• TO DO
Check each line of the entries below for the string "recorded"; copy every line where it appears.

· · · ·

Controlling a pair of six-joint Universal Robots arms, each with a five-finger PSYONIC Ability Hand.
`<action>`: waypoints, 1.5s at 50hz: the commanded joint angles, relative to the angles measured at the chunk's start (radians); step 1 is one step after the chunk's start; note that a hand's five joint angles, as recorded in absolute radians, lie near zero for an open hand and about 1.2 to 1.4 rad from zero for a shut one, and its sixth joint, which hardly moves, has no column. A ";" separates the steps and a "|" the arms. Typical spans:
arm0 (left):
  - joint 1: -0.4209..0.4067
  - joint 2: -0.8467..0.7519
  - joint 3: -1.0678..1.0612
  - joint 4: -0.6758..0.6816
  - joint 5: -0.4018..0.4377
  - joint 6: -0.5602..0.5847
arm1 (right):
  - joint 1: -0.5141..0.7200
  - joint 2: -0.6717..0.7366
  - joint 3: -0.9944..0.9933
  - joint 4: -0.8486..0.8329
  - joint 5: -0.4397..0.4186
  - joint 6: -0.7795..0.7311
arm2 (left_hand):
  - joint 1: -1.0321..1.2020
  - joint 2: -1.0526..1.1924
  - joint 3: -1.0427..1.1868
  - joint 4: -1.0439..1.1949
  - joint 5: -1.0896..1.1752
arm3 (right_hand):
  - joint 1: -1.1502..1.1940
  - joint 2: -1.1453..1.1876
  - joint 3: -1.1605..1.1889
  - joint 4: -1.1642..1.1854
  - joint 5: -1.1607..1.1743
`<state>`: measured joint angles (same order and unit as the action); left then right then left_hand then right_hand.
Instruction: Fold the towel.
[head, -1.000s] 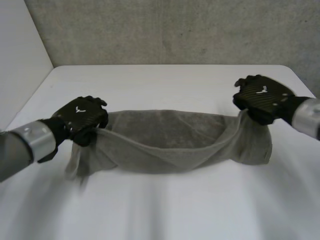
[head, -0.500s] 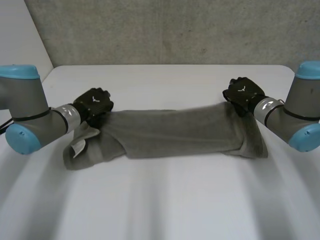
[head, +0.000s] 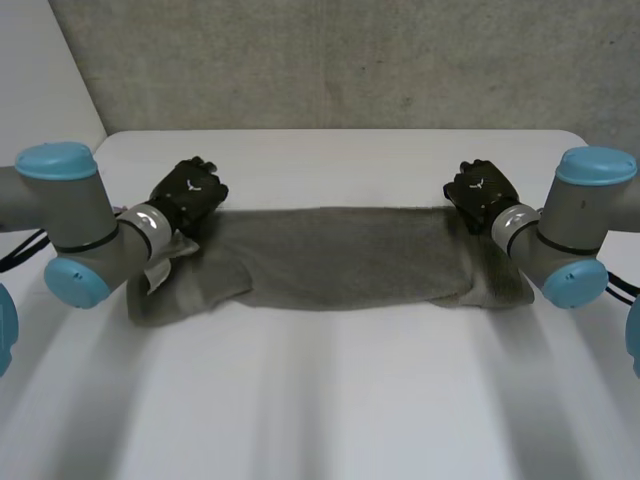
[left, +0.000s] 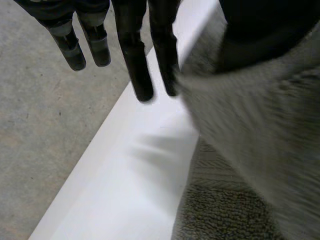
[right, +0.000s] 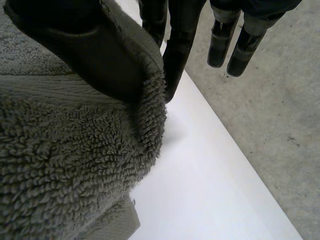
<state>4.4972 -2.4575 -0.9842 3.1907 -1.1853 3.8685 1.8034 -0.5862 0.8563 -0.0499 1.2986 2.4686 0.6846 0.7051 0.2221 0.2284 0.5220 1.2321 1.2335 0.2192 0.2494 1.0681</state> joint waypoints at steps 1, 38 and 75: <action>-0.001 -0.005 -0.016 0.032 -0.028 0.042 | 0.005 0.012 -0.006 -0.031 0.031 -0.003 | -0.510 -0.531 -0.048 -0.054 -0.522 | -0.974 -0.975 -0.045 -0.075 -0.984; 0.030 0.325 -0.322 0.220 -0.062 -0.142 | -0.013 -0.460 0.395 -0.027 0.064 0.066 | -0.489 -0.509 -0.048 -0.054 -0.501 | -1.058 -1.059 -0.045 -0.075 -1.068; 0.002 0.571 -0.817 0.067 -0.326 -0.439 | -0.174 -0.537 0.886 -0.110 -0.078 0.069 | -0.175 -0.195 -0.048 -0.054 -0.186 | -0.651 -0.652 -0.045 -0.075 -0.661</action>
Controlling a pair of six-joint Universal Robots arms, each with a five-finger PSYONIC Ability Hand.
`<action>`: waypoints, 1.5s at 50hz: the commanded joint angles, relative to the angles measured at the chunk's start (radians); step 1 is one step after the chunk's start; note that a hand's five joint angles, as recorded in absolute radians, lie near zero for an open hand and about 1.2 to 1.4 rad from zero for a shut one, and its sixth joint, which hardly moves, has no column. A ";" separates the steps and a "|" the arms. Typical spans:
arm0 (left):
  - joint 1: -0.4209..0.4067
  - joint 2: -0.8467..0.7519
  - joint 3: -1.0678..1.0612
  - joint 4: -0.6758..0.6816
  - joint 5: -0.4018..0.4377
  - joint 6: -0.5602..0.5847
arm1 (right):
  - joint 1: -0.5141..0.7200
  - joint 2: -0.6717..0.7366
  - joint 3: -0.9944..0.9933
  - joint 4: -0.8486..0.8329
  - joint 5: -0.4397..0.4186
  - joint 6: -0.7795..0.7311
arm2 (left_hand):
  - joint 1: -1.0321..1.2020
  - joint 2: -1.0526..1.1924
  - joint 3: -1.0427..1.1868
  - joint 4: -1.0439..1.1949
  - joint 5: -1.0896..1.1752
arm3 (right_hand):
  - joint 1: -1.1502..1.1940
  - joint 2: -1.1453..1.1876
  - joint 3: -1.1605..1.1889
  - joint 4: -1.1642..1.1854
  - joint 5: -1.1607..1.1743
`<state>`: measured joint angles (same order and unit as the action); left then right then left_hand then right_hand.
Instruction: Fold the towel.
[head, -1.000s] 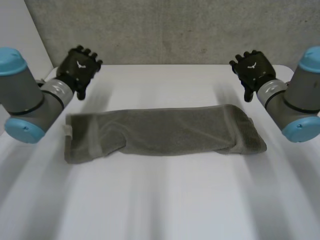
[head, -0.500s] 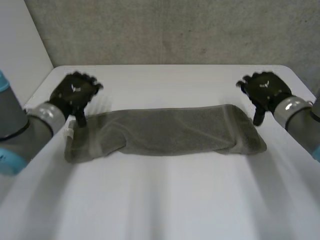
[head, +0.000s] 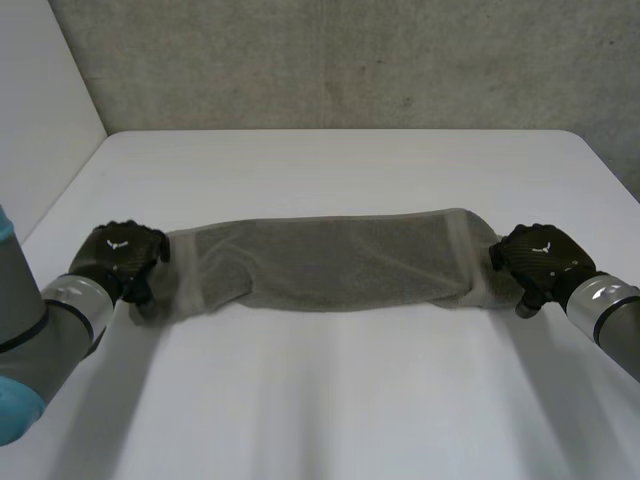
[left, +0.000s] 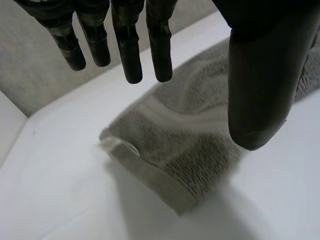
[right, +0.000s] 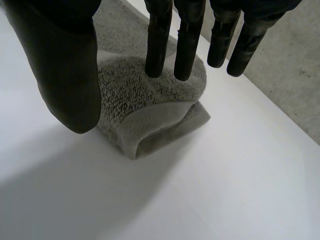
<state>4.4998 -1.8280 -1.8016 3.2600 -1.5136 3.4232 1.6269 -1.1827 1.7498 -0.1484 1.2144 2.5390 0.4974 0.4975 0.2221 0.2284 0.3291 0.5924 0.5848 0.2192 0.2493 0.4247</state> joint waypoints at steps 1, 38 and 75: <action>-0.001 -0.059 0.001 -0.002 0.003 0.007 | 0.002 0.060 -0.007 -0.011 0.007 -0.002 | 0.013 0.013 -0.048 -0.054 0.006 | -0.011 -0.004 -0.045 -0.075 -0.018; 0.007 -0.157 -0.028 0.187 0.007 0.077 | -0.127 0.074 -0.038 -0.123 -0.007 -0.020 | 0.805 0.805 -0.048 -0.054 0.799 | 0.804 0.811 -0.045 -0.075 0.797; 0.004 0.075 -0.044 0.113 0.001 0.076 | -0.061 -0.044 -0.297 -0.068 -0.127 -0.157 | 0.623 0.623 -0.048 -0.054 0.617 | 0.804 0.811 -0.045 -0.075 0.797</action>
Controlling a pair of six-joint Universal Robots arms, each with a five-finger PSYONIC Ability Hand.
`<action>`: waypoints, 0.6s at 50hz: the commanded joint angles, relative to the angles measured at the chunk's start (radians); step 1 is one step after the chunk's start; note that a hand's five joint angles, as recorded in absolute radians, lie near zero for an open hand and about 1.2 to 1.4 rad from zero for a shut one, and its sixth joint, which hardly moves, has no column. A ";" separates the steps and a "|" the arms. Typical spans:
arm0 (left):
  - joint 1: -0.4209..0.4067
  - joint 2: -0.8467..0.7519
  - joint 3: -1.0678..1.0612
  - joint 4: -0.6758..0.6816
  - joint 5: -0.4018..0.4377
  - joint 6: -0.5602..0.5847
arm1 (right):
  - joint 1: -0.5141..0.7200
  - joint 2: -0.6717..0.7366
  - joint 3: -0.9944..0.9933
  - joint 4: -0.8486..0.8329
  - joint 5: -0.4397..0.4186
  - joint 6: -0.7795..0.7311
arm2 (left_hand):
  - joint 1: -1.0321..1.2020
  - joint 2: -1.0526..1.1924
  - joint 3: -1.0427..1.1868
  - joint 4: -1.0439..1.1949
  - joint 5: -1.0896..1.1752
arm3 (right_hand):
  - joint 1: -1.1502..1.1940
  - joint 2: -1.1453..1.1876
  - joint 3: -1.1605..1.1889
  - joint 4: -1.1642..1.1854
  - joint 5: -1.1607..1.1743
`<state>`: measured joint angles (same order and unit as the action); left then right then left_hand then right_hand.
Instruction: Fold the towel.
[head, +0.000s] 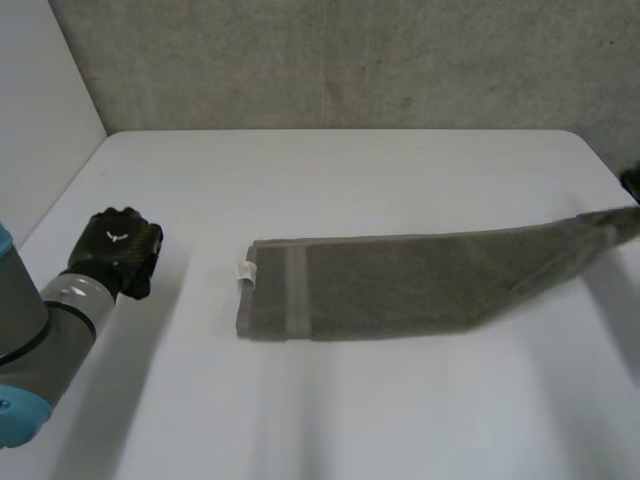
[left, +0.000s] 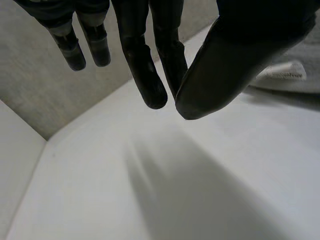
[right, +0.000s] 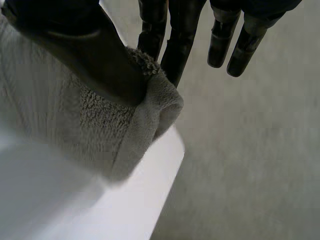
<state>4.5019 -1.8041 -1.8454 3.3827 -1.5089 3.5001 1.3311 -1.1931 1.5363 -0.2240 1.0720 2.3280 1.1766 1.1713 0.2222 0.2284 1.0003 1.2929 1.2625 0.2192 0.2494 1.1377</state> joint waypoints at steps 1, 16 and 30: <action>0.002 0.061 0.000 -0.009 -0.004 -0.001 | 0.317 -0.036 -0.105 0.005 0.023 0.065 | -0.065 -0.059 -0.048 -0.054 -0.063 | 0.103 0.134 -0.045 -0.075 0.084; 0.013 0.137 -0.025 -0.009 -0.008 -0.003 | 1.037 0.251 -0.361 -0.005 0.161 0.064 | -0.123 -0.118 -0.048 -0.054 -0.122 | 0.103 0.134 -0.045 -0.075 0.084; -0.009 0.135 -0.040 -0.014 -0.007 -0.009 | 1.048 0.302 -0.308 0.040 0.325 0.014 | -0.209 -0.203 -0.048 -0.054 -0.207 | -1.118 -1.088 -0.045 -0.075 -1.138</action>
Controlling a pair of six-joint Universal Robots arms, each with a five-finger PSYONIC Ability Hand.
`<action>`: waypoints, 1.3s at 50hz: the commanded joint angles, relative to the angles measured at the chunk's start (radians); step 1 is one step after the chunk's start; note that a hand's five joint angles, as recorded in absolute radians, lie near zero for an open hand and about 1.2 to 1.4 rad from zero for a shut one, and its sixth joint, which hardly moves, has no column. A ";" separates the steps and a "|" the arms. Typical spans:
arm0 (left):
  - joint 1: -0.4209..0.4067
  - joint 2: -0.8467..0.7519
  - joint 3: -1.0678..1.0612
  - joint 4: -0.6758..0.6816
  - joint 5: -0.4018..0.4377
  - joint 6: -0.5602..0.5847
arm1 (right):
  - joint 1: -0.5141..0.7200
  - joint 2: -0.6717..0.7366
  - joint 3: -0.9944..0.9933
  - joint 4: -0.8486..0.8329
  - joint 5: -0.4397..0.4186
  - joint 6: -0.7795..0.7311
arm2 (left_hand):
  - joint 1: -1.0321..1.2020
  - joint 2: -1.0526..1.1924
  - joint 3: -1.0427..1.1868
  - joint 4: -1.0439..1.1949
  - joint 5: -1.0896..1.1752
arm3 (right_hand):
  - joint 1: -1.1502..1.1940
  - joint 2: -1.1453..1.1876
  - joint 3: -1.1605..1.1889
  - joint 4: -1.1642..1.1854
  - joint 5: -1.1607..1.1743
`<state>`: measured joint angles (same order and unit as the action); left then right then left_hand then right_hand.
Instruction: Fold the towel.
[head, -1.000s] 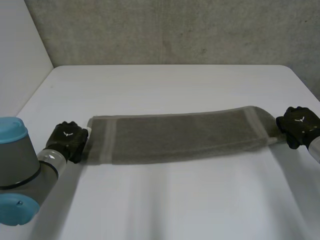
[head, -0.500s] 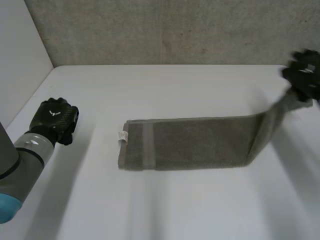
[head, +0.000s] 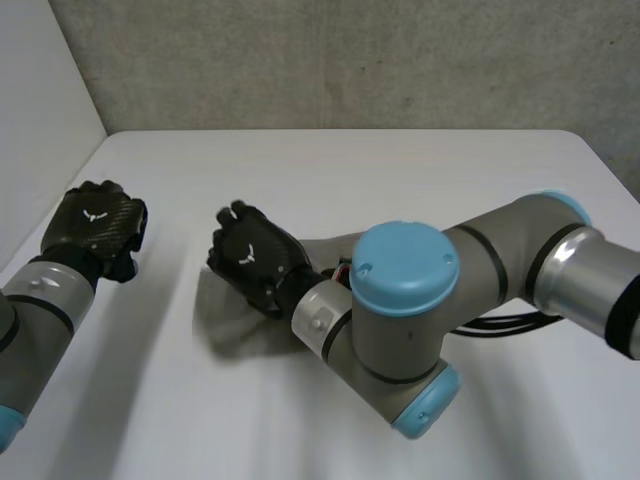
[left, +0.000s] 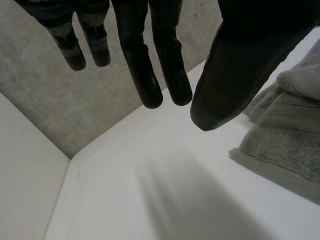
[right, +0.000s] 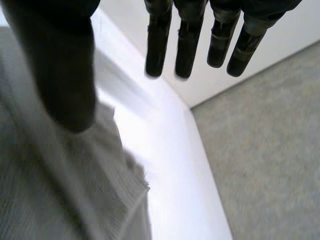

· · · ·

• EXERCISE RESPONSE
`<action>`: waypoints, 1.5s at 50hz: the commanded joint angles, relative to the angles measured at the chunk's start (radians); step 1 is one step after the chunk's start; note that a hand's five joint angles, as recorded in absolute radians, lie near zero for an open hand and about 1.2 to 1.4 rad from zero for a shut one, and its sixth joint, which hardly moves, has no column. A ";" separates the steps and a "|" the arms. Typical spans:
`<action>`: waypoints, 1.5s at 50hz: the commanded joint angles, relative to the angles measured at the chunk's start (radians); step 1 is one step after the chunk's start; note that a hand's five joint angles, as recorded in absolute radians, lie near zero for an open hand and about 1.2 to 1.4 rad from zero for a shut one, and its sixth joint, which hardly moves, has no column. A ";" separates the steps and a "|" the arms. Typical spans:
`<action>`: waypoints, 0.6s at 50hz: the commanded joint angles, relative to the angles measured at the chunk's start (radians); step 1 is one step after the chunk's start; note that a hand's five joint angles, as recorded in absolute radians, lie near zero for an open hand and about 1.2 to 1.4 rad from zero for a shut one, and its sixth joint, which hardly moves, has no column. A ";" separates the steps and a "|" the arms. Typical spans:
`<action>`: waypoints, 1.3s at 50hz: the commanded joint angles, relative to the angles measured at the chunk's start (radians); step 1 is one step after the chunk's start; note that a hand's five joint angles, as recorded in absolute radians, lie near zero for an open hand and about 1.2 to 1.4 rad from zero for a shut one, and its sixth joint, which hardly moves, has no column. A ";" separates the steps and a "|" the arms. Typical spans:

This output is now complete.